#### [WORK ORDER]
The lines below starting at the line containing "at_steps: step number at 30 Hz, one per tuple" and ending at the line containing "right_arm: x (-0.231" are to be repeated exactly, with both ends kept and nothing else added.

#### [INPUT DATA]

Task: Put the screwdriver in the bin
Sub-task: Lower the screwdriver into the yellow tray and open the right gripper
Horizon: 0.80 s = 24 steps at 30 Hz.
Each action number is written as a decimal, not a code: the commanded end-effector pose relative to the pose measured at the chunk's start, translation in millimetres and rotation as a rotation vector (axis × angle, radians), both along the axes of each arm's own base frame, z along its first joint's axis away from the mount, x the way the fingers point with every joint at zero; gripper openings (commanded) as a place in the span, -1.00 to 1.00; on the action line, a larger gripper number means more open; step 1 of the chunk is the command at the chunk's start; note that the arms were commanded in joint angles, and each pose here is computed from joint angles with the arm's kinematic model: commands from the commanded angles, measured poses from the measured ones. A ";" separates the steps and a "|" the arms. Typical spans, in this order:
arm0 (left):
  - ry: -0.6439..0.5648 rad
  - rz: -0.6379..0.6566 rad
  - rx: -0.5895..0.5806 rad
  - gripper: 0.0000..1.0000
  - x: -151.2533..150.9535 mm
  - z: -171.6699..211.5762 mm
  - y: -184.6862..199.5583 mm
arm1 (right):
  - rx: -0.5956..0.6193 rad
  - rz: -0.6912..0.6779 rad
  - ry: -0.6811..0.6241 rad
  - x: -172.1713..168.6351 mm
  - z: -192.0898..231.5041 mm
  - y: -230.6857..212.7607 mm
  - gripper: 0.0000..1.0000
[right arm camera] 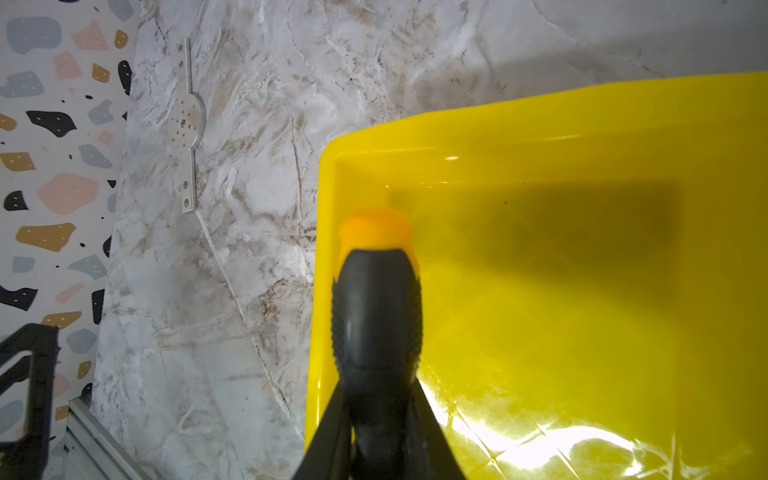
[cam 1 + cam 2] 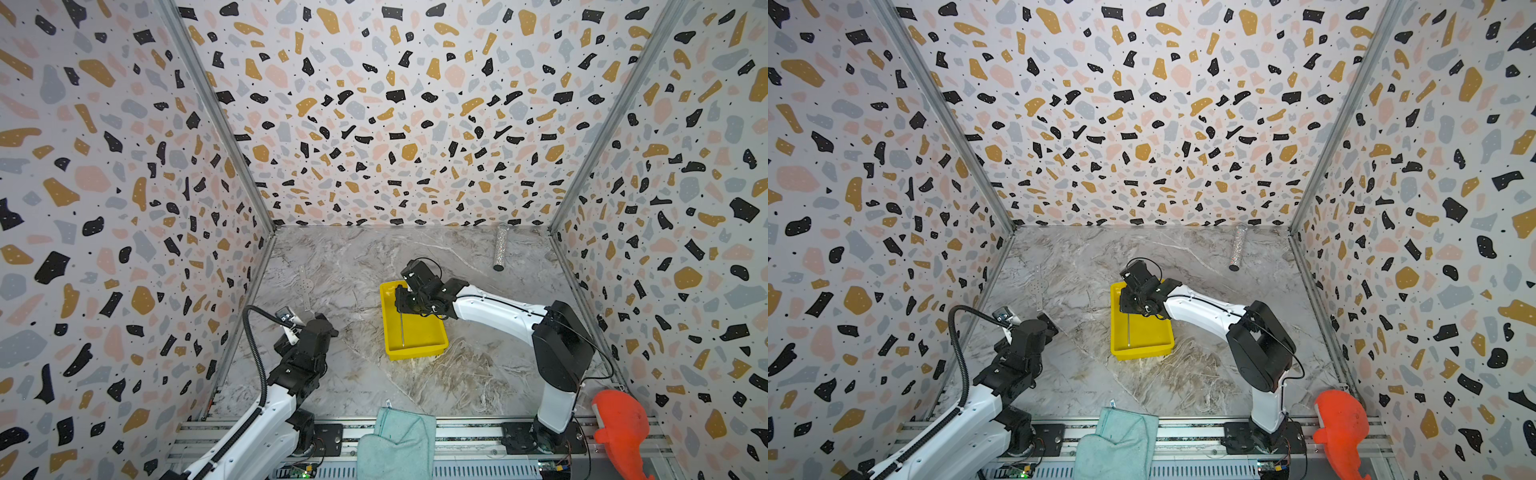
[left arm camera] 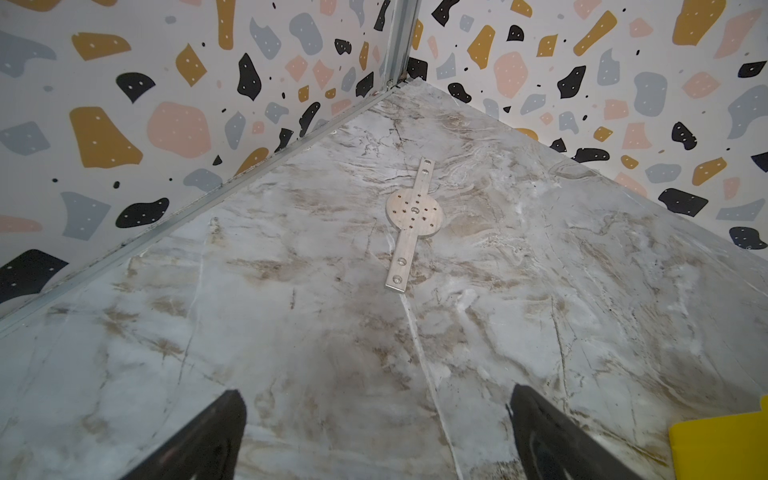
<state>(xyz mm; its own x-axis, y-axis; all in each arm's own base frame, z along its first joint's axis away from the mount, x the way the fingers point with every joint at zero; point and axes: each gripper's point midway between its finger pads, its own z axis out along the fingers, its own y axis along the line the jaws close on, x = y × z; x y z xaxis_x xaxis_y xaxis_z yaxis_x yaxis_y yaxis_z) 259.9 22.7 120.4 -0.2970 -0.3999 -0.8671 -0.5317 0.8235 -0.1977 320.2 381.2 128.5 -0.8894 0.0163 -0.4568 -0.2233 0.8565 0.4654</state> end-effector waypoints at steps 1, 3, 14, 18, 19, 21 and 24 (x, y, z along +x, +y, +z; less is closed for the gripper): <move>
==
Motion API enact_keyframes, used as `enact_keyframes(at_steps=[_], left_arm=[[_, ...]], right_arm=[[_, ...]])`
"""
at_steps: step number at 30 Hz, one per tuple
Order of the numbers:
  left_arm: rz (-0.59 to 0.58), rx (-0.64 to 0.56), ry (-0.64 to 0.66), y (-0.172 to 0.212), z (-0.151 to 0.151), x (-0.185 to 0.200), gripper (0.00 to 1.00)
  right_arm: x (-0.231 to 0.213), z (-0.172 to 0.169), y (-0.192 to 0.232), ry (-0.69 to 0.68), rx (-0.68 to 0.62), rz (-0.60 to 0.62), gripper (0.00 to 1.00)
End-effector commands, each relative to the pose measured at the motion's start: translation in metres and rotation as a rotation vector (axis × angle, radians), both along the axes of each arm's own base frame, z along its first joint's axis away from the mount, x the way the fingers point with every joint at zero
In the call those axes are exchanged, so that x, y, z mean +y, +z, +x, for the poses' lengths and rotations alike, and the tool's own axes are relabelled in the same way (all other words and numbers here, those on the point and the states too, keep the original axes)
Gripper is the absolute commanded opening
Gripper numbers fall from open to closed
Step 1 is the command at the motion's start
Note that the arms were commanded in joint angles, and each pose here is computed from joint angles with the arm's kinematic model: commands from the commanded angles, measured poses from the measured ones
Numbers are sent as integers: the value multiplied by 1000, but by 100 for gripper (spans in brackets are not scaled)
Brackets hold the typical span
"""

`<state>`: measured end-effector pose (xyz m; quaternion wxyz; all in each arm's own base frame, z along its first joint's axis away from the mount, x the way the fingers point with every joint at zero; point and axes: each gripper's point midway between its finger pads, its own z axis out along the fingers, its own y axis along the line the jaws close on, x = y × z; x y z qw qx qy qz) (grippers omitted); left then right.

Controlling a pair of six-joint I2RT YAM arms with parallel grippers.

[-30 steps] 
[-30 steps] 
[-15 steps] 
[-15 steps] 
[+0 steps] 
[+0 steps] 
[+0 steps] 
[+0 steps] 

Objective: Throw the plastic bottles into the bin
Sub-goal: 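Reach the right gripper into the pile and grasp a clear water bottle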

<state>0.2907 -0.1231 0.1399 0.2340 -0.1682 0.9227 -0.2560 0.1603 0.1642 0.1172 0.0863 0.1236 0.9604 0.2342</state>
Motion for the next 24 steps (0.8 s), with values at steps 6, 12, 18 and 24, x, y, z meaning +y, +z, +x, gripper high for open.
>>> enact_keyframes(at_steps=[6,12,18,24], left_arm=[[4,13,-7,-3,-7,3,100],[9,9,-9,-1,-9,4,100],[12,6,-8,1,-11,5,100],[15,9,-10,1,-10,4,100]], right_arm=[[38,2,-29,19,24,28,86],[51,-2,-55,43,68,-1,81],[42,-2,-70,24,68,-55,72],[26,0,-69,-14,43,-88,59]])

#### [YOUR RESPONSE]
at_steps: step number at 30 Hz, one per tuple
Order of the numbers:
  left_arm: rz (-0.59 to 0.58), rx (-0.64 to 0.56), ry (-0.64 to 0.66), y (-0.172 to 0.212), z (-0.151 to 0.151), x (-0.185 to 0.200), gripper (0.00 to 1.00)
  right_arm: x (-0.231 to 0.213), z (-0.172 to 0.169), y (-0.192 to 0.232), ry (-0.69 to 0.68), rx (-0.68 to 0.62), rz (-0.60 to 0.62), gripper (0.00 to 1.00)

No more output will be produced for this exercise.